La conducción autónoma, sin embargo, avanza con cautela. Aunque muchos modelos ya disponen de capacidades técnicas para niveles altos de automatización, su uso generalizado depende del marco legal. En España, la DGT impulsa el Programa ES‑AV, que permite pruebas de vehículos autónomos en vías abiertas, pero los niveles SAE 4 y 5 siguen restringidos a ensayos y no están homologados para particulares.

¿Qué piensan los españoles?

La mayoría de los españoles confía en la IA como asistente, no como sustituto. Según una encuesta de Norstat para Autohero (2025), el 87% cree que estas tecnologías mejoran la seguridad y el 67% elegiría un coche con funciones avanzadas de IA frente a otro sin ellas. Además, el 45% pagaría más por incorporarlas.

Pero cuando se plantea la conducción totalmente autónoma, la percepción cambia. El 53% teme fallos técnicos, el 44% rechaza perder el control y el 35% se preocupa por el coste.

El Observatorio IAON 2026 refuerza esta tendencia: solo el 9,7% delegaría decisiones de conducción autónoma, y uno de cada cuatro españoles no confiaría ninguna decisión importante a la IA.

Implicaciones para la sociedad

  • Seguridad vial. Los sistemas ADAS pueden reducir drásticamente los accidentes, pero su impacto dependerá de la renovación del parque automovilístico, cuya edad media supera los 14 años. La mejora será progresiva.
  • Confianza y delegación. Los españoles aceptan la IA como apoyo, pero dudan ante la idea de ceder decisiones críticas. El 55,5 % delegaría la planificación de viajes, pero solo el 9,7 % confiaría la conducción. La familiaridad con la tecnología aumenta la confianza, aunque la prudencia sigue siendo la norma.
  • Regulación y responsabilidad. El gran reto es definir quién responde ante un accidente.
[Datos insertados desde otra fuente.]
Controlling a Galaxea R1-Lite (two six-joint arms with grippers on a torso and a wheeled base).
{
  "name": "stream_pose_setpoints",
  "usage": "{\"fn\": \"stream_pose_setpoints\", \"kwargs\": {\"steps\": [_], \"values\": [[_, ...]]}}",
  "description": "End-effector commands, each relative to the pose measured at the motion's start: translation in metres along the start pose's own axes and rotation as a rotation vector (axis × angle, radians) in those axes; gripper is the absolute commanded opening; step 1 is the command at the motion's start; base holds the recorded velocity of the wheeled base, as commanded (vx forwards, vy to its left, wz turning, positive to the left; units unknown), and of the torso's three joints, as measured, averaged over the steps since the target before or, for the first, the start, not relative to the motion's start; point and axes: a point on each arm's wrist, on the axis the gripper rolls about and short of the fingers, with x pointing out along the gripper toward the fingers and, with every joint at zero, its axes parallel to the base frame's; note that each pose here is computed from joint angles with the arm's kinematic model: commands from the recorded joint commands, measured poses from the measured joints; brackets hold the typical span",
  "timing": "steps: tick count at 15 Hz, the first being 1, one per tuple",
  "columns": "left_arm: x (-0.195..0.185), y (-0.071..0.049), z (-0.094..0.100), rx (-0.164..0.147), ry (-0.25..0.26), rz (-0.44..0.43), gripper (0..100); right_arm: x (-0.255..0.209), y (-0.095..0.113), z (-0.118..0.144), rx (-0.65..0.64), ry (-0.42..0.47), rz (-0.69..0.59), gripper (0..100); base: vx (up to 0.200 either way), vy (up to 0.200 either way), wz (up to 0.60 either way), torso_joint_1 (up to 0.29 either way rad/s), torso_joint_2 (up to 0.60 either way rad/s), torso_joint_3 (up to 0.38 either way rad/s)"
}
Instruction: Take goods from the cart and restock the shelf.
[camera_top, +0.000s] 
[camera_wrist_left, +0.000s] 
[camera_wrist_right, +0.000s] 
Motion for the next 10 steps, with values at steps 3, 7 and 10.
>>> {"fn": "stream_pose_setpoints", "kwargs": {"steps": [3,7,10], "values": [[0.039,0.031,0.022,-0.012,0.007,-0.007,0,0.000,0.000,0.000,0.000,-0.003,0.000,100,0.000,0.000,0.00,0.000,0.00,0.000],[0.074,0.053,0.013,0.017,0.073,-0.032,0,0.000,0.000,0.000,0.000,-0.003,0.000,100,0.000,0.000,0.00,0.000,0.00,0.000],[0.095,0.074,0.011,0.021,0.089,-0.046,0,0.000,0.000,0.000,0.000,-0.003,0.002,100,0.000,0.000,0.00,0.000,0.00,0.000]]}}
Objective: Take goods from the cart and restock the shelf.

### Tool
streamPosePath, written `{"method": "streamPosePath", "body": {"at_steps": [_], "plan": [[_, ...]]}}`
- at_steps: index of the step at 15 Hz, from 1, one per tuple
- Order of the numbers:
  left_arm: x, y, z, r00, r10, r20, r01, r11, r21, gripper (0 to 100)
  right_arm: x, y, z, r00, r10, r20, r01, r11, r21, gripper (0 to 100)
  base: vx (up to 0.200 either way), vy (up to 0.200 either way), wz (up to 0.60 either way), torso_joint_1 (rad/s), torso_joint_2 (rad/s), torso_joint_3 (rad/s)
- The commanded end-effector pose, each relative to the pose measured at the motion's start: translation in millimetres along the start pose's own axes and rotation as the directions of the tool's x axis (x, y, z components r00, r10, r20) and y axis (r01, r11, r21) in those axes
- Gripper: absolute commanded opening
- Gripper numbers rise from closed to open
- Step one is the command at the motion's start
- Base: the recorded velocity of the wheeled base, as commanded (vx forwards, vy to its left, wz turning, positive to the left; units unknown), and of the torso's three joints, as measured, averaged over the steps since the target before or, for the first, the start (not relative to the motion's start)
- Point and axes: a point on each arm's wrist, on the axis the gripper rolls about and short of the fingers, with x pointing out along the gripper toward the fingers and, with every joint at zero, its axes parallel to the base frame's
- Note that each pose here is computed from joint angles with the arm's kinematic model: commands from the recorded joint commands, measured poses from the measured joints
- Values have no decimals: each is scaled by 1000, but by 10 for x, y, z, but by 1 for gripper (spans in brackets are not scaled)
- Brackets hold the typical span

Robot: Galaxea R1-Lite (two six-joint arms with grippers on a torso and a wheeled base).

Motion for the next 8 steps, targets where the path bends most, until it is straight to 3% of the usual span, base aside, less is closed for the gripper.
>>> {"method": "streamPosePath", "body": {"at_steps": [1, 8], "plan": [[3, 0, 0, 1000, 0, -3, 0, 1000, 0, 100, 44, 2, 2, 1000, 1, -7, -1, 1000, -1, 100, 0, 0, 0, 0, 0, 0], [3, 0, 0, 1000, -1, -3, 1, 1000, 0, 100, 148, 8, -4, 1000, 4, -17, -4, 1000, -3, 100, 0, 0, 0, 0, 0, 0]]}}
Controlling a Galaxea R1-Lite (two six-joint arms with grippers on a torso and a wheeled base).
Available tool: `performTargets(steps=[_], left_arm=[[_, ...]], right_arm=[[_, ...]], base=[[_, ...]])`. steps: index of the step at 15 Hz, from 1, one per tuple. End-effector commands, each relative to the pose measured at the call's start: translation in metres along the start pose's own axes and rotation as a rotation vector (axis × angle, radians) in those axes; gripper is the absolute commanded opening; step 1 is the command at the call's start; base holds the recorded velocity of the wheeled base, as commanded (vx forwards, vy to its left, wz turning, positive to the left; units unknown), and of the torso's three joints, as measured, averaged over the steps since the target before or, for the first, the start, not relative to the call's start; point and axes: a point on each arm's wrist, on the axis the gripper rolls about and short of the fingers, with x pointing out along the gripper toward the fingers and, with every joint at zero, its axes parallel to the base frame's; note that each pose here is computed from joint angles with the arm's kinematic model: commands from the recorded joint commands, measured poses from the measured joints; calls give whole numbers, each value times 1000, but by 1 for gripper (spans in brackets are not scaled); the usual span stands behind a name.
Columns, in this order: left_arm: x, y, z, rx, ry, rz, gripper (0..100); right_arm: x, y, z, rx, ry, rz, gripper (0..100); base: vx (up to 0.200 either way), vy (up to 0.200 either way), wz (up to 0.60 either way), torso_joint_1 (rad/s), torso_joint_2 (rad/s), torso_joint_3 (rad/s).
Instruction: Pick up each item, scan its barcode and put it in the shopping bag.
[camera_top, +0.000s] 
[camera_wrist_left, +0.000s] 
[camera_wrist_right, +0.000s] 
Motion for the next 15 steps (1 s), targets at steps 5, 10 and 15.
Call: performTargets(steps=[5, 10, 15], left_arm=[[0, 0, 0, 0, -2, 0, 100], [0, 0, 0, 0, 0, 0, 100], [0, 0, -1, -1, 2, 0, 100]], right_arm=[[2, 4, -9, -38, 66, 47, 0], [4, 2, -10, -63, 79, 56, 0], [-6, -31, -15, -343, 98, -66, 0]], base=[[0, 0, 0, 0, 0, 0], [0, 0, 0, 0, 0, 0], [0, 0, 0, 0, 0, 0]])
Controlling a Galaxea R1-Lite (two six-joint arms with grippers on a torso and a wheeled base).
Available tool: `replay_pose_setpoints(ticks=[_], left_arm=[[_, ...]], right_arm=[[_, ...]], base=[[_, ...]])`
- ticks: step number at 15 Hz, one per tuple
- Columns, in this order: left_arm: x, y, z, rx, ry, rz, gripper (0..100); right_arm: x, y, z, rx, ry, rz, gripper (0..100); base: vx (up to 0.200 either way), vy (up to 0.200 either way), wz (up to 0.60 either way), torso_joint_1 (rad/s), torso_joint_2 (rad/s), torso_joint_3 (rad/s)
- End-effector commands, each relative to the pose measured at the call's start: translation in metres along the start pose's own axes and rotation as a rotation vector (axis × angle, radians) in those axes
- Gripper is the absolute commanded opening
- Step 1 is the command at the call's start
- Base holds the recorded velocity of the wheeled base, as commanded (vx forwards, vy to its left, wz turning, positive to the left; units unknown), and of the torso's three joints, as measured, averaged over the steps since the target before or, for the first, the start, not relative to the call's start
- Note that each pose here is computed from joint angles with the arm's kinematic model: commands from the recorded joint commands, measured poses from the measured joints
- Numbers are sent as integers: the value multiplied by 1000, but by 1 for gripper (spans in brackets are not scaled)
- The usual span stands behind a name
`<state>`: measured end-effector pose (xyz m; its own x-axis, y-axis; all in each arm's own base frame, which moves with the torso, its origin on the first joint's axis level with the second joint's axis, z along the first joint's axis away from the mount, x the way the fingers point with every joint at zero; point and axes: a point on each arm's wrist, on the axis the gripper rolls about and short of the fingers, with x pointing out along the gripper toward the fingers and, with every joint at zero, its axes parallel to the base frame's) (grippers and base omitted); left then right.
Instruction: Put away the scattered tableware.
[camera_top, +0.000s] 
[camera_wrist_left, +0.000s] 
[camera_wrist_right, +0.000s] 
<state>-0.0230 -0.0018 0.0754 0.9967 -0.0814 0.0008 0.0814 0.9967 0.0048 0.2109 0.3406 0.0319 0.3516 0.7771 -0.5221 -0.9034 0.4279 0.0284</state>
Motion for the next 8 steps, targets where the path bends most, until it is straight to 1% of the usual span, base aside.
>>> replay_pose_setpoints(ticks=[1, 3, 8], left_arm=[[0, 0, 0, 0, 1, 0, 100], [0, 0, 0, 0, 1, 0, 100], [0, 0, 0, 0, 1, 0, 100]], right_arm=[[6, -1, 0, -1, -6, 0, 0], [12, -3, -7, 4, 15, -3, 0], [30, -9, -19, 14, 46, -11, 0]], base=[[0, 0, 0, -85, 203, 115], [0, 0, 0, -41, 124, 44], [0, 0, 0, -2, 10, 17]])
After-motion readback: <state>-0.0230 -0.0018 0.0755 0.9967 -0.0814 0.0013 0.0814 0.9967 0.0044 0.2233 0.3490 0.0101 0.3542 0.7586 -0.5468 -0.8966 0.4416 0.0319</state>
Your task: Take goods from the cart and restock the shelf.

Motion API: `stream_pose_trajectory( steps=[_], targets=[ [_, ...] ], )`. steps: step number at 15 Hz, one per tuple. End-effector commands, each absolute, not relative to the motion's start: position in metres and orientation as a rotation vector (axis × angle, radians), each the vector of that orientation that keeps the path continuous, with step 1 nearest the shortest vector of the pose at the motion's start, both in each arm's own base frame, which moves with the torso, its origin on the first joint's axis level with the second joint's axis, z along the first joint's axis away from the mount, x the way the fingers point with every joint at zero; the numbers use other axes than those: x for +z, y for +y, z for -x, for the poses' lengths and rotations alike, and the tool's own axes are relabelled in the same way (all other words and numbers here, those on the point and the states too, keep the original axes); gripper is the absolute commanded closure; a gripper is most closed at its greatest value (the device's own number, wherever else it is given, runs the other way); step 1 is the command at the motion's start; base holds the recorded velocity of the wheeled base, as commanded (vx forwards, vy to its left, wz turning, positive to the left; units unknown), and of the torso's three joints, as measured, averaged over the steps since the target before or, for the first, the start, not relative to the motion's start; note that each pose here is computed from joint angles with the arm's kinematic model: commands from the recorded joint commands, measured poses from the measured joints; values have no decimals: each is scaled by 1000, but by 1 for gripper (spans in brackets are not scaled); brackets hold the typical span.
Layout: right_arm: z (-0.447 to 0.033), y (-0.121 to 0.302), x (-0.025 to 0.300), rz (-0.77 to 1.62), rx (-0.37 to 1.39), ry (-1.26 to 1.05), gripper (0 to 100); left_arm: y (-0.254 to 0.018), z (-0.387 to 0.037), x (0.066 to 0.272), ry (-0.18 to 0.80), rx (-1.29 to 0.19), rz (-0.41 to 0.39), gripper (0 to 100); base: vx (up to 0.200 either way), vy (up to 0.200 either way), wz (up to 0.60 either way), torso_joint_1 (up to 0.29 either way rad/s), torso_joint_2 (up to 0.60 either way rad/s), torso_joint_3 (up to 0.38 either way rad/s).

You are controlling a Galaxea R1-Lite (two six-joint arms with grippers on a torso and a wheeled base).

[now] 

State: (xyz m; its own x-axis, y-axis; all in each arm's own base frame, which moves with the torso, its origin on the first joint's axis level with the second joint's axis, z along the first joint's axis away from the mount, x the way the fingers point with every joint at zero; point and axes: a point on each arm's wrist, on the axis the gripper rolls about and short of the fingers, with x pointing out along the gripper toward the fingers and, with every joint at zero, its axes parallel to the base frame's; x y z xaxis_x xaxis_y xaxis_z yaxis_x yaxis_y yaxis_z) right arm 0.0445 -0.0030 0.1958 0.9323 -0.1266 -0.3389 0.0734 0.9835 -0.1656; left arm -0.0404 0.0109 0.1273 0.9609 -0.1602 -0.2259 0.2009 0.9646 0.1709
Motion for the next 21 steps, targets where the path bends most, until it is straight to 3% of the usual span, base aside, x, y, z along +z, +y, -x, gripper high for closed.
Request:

En los niveles actuales (SAE 0‑2), la responsabilidad recae en el conductor; en niveles superiores, se comparte con el fabricante y los sistemas automatizados.

La tecnología avanza más rápido que la ley, y el marco regulatorio deberá adaptarse para equilibrar innovación y seguridad.

Conceptos clave

  • ADAS: sistemas de asistencia avanzada basados en IA y sensores.
  • Niveles SAE: escala del 0 al 5 que mide la autonomía del vehículo.
  • GSR2: normativa europea sobre seguridad obligatoria en vehículos nuevos.
  • Conducción autónoma nivel 3: el coche conduce por sí mismo en condiciones específicas.
  • Programa ES‑AV: iniciativa de la DGT para pruebas de vehículos autónomos.